━━━━━ DATA BELOW
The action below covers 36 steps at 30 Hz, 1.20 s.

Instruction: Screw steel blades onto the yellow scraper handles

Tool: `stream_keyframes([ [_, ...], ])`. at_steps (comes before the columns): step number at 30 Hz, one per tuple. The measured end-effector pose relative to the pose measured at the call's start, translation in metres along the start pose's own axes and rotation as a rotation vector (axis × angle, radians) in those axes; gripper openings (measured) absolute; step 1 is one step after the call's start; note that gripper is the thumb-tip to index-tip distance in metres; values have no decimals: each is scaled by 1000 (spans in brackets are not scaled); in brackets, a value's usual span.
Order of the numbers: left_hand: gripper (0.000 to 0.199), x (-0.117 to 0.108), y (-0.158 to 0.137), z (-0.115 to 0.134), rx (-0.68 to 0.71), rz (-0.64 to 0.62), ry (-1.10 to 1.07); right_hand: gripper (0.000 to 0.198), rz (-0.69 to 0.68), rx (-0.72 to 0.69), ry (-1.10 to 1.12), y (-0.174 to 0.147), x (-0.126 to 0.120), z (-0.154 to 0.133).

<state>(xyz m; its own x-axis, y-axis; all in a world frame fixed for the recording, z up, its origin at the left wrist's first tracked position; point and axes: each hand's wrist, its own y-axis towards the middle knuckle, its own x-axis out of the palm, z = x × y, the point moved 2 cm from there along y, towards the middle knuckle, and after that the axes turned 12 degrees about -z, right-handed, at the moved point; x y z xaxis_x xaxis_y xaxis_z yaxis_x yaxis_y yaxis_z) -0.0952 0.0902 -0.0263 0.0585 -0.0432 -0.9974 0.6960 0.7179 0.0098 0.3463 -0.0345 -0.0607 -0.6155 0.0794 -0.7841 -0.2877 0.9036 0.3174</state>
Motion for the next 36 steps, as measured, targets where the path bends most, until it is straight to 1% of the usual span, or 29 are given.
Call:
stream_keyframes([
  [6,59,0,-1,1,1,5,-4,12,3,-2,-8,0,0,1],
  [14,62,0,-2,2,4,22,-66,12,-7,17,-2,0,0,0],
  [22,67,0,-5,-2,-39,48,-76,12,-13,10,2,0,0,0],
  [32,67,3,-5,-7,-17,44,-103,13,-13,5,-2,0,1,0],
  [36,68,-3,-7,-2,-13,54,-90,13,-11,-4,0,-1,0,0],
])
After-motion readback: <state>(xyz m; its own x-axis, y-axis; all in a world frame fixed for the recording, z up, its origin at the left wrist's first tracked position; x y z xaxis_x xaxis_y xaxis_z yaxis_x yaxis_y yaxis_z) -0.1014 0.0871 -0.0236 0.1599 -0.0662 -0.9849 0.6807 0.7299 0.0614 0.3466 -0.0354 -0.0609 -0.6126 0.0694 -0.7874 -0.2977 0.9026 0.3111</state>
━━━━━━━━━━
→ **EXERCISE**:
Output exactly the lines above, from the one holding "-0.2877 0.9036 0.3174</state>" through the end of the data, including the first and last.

→ **COMPLETED EXERCISE**:
<state>(xyz m; its own x-axis, y-axis; all in a world frame fixed for the recording, z up, its origin at the left wrist's first tracked position; point and axes: each hand's wrist, its own y-axis towards the middle knuckle, its own x-axis out of the palm, z = x × y, the point moved 2 cm from there along y, towards the middle knuckle, and after that the axes turned 12 degrees about -z, right-handed, at the moved point; x y z xaxis_x xaxis_y xaxis_z yaxis_x yaxis_y yaxis_z) -0.0952 0.0902 -0.0263 0.0585 -0.0432 -0.9974 0.6960 0.7179 0.0098 0.3463 -0.0345 -0.0607 -0.6155 0.0794 -0.7841 -0.2877 0.9036 0.3174</state>
Motion for the next 36 steps, as measured, targets where the path bends most, until it is straight to 1% of the usual span, or 29 are given.
Call:
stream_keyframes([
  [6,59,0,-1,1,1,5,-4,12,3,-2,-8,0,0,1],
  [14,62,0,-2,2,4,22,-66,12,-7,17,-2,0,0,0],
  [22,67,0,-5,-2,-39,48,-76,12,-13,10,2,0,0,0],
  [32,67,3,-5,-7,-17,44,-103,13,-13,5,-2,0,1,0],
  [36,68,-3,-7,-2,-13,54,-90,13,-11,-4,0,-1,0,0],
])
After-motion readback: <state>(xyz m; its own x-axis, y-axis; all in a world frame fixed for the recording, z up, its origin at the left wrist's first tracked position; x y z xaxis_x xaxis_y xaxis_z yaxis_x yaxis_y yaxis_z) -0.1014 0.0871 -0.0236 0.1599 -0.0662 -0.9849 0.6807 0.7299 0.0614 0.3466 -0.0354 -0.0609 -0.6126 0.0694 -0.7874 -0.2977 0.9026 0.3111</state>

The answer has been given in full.